Taking the line that contains "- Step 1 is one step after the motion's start" as the first, copy each line exactly up to and including the last line below.
** Opening Given material block **
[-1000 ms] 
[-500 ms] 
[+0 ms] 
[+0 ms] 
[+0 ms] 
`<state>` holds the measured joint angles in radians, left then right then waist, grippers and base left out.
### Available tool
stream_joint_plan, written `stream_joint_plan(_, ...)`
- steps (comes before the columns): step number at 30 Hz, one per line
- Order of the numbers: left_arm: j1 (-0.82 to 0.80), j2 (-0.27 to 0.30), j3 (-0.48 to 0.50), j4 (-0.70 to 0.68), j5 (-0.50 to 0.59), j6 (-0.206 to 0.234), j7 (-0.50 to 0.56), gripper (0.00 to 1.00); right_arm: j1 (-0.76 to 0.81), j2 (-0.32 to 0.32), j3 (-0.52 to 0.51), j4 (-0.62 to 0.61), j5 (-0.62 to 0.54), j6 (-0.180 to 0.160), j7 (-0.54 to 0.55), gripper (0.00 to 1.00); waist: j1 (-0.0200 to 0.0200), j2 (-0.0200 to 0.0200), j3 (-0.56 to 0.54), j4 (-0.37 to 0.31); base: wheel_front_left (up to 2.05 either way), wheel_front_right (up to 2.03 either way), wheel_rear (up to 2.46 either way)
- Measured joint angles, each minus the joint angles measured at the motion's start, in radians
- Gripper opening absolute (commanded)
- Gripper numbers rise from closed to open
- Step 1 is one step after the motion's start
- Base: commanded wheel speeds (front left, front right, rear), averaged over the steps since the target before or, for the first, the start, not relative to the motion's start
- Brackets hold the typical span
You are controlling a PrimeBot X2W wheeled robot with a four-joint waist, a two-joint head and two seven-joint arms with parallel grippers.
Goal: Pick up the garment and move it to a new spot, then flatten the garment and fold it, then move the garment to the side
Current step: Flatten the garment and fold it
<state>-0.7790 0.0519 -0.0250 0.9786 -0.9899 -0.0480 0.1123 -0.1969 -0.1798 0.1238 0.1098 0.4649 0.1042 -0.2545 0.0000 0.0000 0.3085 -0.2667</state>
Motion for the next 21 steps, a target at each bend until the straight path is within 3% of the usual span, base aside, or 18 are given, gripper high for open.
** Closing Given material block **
## Written reply
- Step 1 is one step after the motion's start
- Base: commanded wheel speeds (front left, front right, rear), averaged over the steps since the target before or, for the first, the start, not relative to the motion's start
- Brackets hold the typical span
You are controlling a PrimeBot X2W wheeled robot with a four-joint waist, a two-joint head and two seven-joint arms with parallel grippers.
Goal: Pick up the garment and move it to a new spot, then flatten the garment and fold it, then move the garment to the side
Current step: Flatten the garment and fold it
<state>-0.7790 0.0519 -0.0250 0.9786 -0.9899 -0.0480 0.1123 -0.1969 -0.1798 0.1238 0.1098 0.4649 0.1042 -0.2545 0.0000 0.0000 0.3085 -0.2667</state>
Motion for the next 21 steps, a target at each bend until the straight path is within 3% of the usual span, base aside, or 18 are given, gripper high for open.

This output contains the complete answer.